Ramsey resides in the Hudson area and is studying to take the entrance exam for law school. He already has a master’s degree from UW-Whitewater.
Despite his physical problems, Ramsey keeps a “darn good attitude,” Lee said. “Attitude is very important. It helps in the moving forward,” he said.
The Lees’ youngest son, Nate, is a physical education and health teacher in a suburb of Phoenix. He’s engaged to be married Nov. 30.
Lee said he was always pretty basic in his choice of sports – but his boys participated in soccer, hockey, swimming and cross country, too.
He said he helped out with the soccer, hockey and swimming programs even though he didn’t know much about the sports.
There’s always a way to be involved in a program, he said.
“We keep learning, that’s the important thing.
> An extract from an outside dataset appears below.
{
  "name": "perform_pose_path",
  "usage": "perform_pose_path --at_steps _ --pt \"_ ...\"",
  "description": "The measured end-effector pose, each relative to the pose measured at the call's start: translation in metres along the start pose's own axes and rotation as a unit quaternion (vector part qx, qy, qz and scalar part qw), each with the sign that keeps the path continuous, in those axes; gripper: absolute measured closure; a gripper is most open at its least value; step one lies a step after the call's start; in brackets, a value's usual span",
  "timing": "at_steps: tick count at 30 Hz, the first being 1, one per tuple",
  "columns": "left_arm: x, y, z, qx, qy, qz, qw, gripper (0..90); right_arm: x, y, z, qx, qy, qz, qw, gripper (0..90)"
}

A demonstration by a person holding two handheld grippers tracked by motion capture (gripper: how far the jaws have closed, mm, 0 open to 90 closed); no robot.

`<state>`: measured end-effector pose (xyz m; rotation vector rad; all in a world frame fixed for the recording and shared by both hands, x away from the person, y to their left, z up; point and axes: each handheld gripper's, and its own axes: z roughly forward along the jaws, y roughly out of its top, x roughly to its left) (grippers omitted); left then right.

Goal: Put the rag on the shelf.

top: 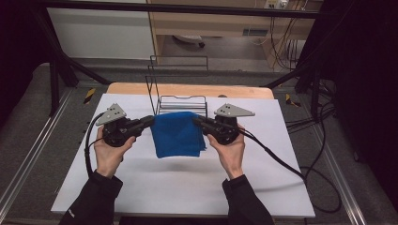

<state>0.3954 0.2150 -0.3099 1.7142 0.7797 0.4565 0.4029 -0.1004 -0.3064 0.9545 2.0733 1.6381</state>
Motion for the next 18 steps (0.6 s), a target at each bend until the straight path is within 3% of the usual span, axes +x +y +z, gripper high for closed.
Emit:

We want to pass the good stuff on to the youth.”
Asked how he reacted to learning he was chosen to be grand marshal, Denny joked that he assumed that the other candidates were going to be out of town the week of Booster Days.
“There are a lot of worthy people who put in more time than me (supporting the Boosters),” he said, “but I’m very honored and grateful.”
“I think the world of the Booster organization and its volunteers,” he added.
He said he appreciates the Boosters’ focus on fun and teaching youth good lifetime skills.